▶ _Exercise requirements_: Below are the records; retype each one exactly.

[Saved data entries]
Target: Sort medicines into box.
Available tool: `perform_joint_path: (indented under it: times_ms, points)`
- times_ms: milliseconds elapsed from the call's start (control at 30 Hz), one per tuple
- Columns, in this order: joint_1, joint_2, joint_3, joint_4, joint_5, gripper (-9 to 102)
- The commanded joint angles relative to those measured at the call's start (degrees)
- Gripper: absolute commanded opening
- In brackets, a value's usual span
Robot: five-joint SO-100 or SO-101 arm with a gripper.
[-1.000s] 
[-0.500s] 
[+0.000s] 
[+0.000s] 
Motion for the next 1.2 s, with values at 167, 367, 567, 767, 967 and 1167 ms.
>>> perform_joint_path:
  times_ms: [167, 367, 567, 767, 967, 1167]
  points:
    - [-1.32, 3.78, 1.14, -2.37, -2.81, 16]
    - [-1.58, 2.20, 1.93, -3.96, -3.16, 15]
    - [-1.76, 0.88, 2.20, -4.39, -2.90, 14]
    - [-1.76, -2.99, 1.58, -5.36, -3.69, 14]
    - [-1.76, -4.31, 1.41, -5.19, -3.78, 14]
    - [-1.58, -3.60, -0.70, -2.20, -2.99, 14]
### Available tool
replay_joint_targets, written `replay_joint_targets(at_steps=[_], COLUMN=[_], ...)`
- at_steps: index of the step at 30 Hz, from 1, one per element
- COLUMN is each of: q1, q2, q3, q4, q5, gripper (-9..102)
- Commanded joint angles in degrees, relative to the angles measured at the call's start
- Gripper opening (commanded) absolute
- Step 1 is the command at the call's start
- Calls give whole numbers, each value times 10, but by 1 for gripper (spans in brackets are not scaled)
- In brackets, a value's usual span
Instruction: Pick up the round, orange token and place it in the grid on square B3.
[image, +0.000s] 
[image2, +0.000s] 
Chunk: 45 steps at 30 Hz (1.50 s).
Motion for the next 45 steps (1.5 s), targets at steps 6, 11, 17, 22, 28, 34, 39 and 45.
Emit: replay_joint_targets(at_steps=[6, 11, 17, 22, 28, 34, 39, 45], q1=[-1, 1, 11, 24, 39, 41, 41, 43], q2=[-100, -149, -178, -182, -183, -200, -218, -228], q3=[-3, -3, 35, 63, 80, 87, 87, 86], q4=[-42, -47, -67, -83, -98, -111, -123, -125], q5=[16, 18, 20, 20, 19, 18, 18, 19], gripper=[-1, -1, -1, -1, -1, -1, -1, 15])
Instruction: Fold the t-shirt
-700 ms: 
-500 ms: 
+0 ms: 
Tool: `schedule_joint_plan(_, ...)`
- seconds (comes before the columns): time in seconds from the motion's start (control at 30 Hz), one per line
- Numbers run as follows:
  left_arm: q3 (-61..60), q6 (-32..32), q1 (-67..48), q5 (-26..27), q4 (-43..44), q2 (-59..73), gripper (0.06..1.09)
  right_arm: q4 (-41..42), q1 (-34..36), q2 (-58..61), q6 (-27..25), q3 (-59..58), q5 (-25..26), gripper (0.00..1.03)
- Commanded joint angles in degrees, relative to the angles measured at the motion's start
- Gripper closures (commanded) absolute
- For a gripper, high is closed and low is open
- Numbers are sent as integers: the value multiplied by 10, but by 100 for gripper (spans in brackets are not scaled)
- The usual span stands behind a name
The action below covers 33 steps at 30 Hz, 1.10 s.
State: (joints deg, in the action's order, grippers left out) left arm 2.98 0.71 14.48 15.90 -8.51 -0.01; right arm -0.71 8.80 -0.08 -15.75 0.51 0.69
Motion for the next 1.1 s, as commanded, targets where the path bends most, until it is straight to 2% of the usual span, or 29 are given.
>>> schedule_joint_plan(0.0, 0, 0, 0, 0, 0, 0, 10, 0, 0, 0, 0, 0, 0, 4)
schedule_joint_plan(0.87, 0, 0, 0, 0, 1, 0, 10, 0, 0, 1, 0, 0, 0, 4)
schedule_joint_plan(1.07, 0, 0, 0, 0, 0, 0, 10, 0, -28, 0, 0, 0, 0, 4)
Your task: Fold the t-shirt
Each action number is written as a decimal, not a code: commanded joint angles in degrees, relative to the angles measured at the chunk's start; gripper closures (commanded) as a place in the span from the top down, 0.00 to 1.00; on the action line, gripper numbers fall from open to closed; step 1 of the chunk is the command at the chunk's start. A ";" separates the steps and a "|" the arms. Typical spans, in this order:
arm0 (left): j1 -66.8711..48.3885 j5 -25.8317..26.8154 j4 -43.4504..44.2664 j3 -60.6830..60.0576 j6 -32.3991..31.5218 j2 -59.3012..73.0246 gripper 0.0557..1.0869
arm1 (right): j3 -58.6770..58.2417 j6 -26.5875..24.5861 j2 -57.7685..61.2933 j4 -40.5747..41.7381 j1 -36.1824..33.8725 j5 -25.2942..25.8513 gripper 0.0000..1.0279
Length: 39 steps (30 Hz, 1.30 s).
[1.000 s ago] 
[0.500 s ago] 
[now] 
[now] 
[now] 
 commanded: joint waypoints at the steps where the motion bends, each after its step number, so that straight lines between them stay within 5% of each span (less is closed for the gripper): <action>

▶ _Answer to this task_:
Target: Sort medicines into box.
Available tool: `perform_joint_path: (indented under it: times_ms, points)`
- times_ms: milliseconds elapsed from the call's start (control at 30 Hz), one per tuple
- Columns, in this order: joint_1, joint_2, joint_3, joint_4, joint_5, gripper (-9 to 102)
- The commanded joint angles relative to those measured at the call's start (degrees)
- Gripper: absolute commanded opening
- In brackets, a value's usual span
Robot: five-joint SO-100 or SO-101 arm with a gripper.
[-1.000s] 
[-0.500s] 
[+0.000s] 
[+0.000s] 
Motion for the next 1.2 s, with values at 167, 367, 567, 767, 967 and 1167 ms.
>>> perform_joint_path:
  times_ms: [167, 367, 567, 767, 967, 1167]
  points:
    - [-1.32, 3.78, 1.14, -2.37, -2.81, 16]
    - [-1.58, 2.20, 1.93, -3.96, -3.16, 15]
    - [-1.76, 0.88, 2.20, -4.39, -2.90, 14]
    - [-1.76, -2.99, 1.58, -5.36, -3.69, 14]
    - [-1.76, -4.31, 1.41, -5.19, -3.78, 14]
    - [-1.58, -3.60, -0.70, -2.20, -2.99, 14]
### Available tool
replay_joint_targets, written `replay_joint_targets(at_steps=[_], COLUMN=[_], ...)`
- at_steps: index of the step at 30 Hz, from 1, one per element
- COLUMN is each of: q1, q2, q3, q4, q5, gripper (-9..102)
- Commanded joint angles in degrees, relative to the angles measured at the call's start
- Gripper opening (commanded) absolute
- Step 1 is the command at the call's start
- Calls give whole numbers, each value times 10, but by 1 for gripper (spans in brackets are not scaled)
- In brackets, a value's usual span
Instruction: Pick up the round, orange token and place it in the grid on square B3.
[image, +0.000s] 
[image2, +0.000s] 
Chunk: 45 steps at 30 Hz (1.50 s).
Motion for the next 45 steps (1.5 s), targets at steps 6, 11, 17, 22, 28, 34, 39 and 45.
Emit: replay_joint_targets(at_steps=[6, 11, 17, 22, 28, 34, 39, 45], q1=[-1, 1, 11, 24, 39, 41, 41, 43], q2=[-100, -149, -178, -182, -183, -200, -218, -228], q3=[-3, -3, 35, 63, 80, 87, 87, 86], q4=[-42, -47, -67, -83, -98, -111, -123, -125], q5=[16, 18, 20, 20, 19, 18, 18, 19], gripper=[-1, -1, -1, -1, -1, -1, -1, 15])
Instruction: Fold the t-shirt
-700 ms: 
-500 ms: 
+0 ms: 
Tool: `schedule_joint_plan(_, ...)`
- seconds (comes before the columns): time in seconds from the motion's start (control at 30 Hz), one per line
- Numbers run as follows:
  left_arm: q3 (-61..60), q6 (-32..32), q1 (-67..48), q5 (-26..27), q4 (-43..44), q2 (-59..73), gripper (0.06..1.09)
  right_arm: q4 (-41..42), q1 (-34..36), q2 (-58..61), q6 (-27..25), q3 (-59..58), q5 (-25..26), gripper (0.00..1.03)
- Commanded joint angles in degrees, relative to the angles measured at the motion's start
- Gripper closures (commanded) absolute
- For a gripper, high is closed and low is open
- Numbers are sent as integers: the value multiplied by 10, but by 100 for gripper (spans in brackets are not scaled)
- The usual span stands behind a name
The action below covers 33 steps at 30 Hz, 1.10 s.
State: (joints deg, in the action's order, grippers left out) left arm 2.98 0.71 14.48 15.90 -8.51 -0.01; right arm -0.71 8.80 -0.08 -15.75 0.51 0.69
Motion for the next 1.1 s, as commanded, targets where the path bends most, until it is straight to 2% of the usual span, or 29 are given.
>>> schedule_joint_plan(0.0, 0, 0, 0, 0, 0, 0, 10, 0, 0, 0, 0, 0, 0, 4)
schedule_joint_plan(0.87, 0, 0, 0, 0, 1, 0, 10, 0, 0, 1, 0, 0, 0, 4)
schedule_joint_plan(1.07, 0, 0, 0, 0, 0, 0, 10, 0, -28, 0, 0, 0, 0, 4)
Your task: Fold the t-shirt
Each action number is written as a decimal, not a code: commanded joint angles in degrees, relative to the angles measured at the chunk's start; gripper closures (commanded) as a place in the span from the top down, 0.00 to 1.00; on the action line, gripper numbers fall from open to closed; step 1 of the chunk is the command at the chunk's start. A ";" separates the steps and a "|" the arms. Typical spans, in this order:
arm0 (left): j1 -66.8711..48.3885 j5 -25.8317..26.8154 j4 -43.4504..44.2664 j3 -60.6830..60.0576 j6 -32.3991..31.5218 j2 -59.3012..73.0246 gripper 0.0557..1.0869
arm1 (right): j3 -58.6770..58.2417 j6 -26.5875..24.5861 j2 -57.7685..61.2933 j4 -40.5747..41.7381 j1 -36.1824..33.8725 j5 -25.2942..25.8513 gripper 0.0000..1.0279
Length: 39 steps (30 Hz, 1.30 s).
[1.000 s ago] 
[0.500 s ago] 
[now] 
[now] 
[now] 
 commanded: joint waypoints at the steps where the motion bends, each after its step number, so that straight lines between them stay within 5% of each span (less is closed for the gripper): <action>

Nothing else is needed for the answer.